§ Required work
Write the data below out again, with each line matching the original.

§ Data under study
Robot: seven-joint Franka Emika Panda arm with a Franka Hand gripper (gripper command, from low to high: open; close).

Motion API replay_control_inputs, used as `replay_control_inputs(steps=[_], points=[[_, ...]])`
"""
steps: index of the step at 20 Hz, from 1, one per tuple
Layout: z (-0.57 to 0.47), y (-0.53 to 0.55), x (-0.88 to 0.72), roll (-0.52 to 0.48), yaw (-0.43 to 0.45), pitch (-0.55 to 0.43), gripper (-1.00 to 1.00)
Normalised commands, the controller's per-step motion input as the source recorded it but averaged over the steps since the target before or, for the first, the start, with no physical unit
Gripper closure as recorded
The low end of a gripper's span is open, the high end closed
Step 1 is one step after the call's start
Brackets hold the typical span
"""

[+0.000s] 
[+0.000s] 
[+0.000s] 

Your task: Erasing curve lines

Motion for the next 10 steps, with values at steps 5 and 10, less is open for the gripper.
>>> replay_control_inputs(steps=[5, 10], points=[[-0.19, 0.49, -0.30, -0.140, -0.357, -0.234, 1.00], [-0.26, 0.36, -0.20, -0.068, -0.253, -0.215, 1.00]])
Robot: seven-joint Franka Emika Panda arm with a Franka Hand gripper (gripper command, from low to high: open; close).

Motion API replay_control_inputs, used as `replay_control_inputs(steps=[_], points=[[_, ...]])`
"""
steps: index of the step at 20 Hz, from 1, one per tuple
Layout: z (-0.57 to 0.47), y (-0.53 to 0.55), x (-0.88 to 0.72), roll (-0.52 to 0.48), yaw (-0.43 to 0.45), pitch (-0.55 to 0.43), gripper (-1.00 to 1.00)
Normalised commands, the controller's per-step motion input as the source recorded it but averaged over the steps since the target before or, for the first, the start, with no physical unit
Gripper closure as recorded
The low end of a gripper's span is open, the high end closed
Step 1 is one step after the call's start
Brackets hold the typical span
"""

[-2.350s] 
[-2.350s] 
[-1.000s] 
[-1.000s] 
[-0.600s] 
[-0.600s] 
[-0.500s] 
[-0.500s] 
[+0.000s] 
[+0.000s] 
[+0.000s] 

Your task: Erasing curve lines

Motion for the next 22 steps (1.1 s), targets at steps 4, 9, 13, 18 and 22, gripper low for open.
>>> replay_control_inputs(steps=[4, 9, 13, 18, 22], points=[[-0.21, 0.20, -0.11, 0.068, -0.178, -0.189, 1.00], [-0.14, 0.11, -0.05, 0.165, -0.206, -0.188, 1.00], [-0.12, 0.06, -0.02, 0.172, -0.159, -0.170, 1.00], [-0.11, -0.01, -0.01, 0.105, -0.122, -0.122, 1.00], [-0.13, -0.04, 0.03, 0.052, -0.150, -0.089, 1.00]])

§ Exercise response
Robot: seven-joint Franka Emika Panda arm with a Franka Hand gripper (gripper command, from low to high: open; close).

Motion API replay_control_inputs, used as `replay_control_inputs(steps=[_], points=[[_, ...]])`
"""
steps: index of the step at 20 Hz, from 1, one per tuple
Layout: z (-0.57 to 0.47), y (-0.53 to 0.55), x (-0.88 to 0.72), roll (-0.52 to 0.48), yaw (-0.43 to 0.45), pitch (-0.55 to 0.43), gripper (-1.00 to 1.00)
Normalised commands, the controller's per-step motion input as the source recorded it but averaged over the steps since the target before or, for the first, the start, with no physical unit
Gripper closure as recorded
The low end of a gripper's span is open, the high end closed
Step 1 is one step after the call's start
Brackets hold the typical span
"""

[+0.000s] 
[+0.000s] 
[+0.000s] 

Your task: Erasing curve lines

Motion for the next 10 steps, with values at steps 5 and 10, less is open for the gripper.
>>> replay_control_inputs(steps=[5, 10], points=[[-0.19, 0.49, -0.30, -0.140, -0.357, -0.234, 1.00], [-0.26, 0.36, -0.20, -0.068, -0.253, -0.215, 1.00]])
Robot: seven-joint Franka Emika Panda arm with a Franka Hand gripper (gripper command, from low to high: open; close).

Motion API replay_control_inputs, used as `replay_control_inputs(steps=[_], points=[[_, ...]])`
"""
steps: index of the step at 20 Hz, from 1, one per tuple
Layout: z (-0.57 to 0.47), y (-0.53 to 0.55), x (-0.88 to 0.72), roll (-0.52 to 0.48), yaw (-0.43 to 0.45), pitch (-0.55 to 0.43), gripper (-1.00 to 1.00)
Normalised commands, the controller's per-step motion input as the source recorded it but averaged over the steps since the target before or, for the first, the start, with no physical unit
Gripper closure as recorded
The low end of a gripper's span is open, the high end closed
Step 1 is one step after the call's start
Brackets hold the typical span
"""

[-2.350s] 
[-2.350s] 
[-1.000s] 
[-1.000s] 
[-0.600s] 
[-0.600s] 
[-0.500s] 
[-0.500s] 
[+0.000s] 
[+0.000s] 
[+0.000s] 

Your task: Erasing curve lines

Motion for the next 22 steps (1.1 s), targets at steps 4, 9, 13, 18 and 22, gripper low for open.
>>> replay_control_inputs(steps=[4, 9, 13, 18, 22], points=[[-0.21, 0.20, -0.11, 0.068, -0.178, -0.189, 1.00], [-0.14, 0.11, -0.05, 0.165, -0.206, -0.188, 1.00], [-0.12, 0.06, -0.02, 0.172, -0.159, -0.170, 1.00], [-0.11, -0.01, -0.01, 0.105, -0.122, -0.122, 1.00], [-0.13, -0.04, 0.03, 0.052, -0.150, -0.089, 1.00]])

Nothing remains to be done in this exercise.